** INSTRUCTIONS FOR THE TASK **
Please return every line in the following data that includes the string "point".

─── DATA EXCERPT

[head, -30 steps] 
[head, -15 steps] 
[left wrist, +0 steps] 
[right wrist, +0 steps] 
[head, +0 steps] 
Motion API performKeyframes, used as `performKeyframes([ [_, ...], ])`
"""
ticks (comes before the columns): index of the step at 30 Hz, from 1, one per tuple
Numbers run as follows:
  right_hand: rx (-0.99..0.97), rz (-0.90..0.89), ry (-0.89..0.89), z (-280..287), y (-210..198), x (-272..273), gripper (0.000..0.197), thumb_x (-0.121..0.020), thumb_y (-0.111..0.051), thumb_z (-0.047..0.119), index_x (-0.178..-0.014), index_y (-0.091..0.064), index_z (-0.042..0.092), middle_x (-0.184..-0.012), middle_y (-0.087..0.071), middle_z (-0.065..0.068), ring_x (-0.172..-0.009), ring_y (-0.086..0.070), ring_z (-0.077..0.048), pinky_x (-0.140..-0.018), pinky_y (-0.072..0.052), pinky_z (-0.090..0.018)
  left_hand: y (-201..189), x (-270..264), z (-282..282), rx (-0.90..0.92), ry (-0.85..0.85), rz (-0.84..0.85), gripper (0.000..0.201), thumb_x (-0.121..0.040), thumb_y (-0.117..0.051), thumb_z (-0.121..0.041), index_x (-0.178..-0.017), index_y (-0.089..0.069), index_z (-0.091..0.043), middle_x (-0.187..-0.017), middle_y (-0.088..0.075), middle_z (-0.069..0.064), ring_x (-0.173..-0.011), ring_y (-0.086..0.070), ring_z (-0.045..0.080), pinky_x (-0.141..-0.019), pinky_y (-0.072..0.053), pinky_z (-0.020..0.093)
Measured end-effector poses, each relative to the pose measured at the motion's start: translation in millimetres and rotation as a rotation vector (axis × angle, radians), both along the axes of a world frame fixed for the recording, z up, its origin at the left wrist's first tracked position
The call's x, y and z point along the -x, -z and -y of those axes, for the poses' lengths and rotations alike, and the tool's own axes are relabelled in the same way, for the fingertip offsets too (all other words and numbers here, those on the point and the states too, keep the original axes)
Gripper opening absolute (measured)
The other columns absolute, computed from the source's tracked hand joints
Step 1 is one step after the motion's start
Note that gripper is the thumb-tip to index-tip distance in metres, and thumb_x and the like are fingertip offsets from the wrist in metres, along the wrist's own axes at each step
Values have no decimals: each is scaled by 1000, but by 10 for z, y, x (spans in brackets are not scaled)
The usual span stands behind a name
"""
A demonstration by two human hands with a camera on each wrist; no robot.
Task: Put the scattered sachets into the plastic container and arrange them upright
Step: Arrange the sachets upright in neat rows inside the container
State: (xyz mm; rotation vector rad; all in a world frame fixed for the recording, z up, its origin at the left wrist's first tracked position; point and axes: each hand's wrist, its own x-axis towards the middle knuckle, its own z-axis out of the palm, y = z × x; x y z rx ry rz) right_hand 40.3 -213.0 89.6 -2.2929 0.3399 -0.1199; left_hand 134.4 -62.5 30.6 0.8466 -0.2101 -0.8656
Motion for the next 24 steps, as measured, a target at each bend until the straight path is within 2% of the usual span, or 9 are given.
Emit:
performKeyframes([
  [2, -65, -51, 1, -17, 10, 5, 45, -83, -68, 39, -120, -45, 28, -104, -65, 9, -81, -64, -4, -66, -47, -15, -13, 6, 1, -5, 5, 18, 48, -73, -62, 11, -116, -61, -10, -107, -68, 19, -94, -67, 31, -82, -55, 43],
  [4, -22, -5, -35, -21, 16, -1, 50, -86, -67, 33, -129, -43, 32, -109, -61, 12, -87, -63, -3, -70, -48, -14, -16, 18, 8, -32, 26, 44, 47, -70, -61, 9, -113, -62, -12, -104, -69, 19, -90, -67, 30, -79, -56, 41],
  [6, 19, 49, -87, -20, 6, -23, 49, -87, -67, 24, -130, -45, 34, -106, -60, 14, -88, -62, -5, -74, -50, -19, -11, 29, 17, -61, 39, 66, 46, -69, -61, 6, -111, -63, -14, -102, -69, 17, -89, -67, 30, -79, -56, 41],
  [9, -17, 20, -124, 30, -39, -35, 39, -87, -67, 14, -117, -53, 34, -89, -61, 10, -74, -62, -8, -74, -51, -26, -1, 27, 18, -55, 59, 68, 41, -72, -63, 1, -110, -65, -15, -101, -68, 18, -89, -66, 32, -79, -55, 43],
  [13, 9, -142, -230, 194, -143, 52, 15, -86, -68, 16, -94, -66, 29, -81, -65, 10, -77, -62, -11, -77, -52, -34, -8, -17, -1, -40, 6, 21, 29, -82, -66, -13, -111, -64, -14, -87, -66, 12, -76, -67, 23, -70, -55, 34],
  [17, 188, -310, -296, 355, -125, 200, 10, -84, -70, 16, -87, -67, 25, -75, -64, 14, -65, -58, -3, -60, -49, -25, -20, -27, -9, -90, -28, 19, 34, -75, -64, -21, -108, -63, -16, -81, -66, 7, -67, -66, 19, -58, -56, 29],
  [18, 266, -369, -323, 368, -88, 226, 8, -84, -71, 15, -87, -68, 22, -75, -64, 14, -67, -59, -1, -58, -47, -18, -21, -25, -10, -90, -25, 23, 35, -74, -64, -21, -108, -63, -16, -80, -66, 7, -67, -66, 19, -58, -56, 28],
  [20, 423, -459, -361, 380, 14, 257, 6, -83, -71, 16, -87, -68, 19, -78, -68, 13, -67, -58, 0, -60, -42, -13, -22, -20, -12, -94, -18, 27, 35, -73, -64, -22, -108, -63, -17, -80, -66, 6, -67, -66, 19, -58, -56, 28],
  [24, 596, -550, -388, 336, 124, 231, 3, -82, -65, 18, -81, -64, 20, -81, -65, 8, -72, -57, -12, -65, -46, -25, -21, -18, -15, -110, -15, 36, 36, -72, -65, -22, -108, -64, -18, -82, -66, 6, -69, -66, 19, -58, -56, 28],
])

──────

** RESULT **
The call's x, y and z point along the -x, -z and -y of those axes, for the poses' lengths and rotations alike, and the tool's own axes are relabelled in the same way, for the fingertip offsets too (all other words and numbers here, those on the point and the states too, keep the original axes)
State: (xyz mm; rotation vector rad; all in a world frame fixed for the recording, z up, its origin at the left wrist's first tracked position; point and axes: each hand's wrist, its own x-axis towards the middle knuckle, its own z-axis out of the palm, y = z × x; x y z rx ry rz) right_hand 40.3 -213.0 89.6 -2.2929 0.3399 -0.1199; left_hand 134.4 -62.5 30.6 0.8466 -0.2101 -0.8656

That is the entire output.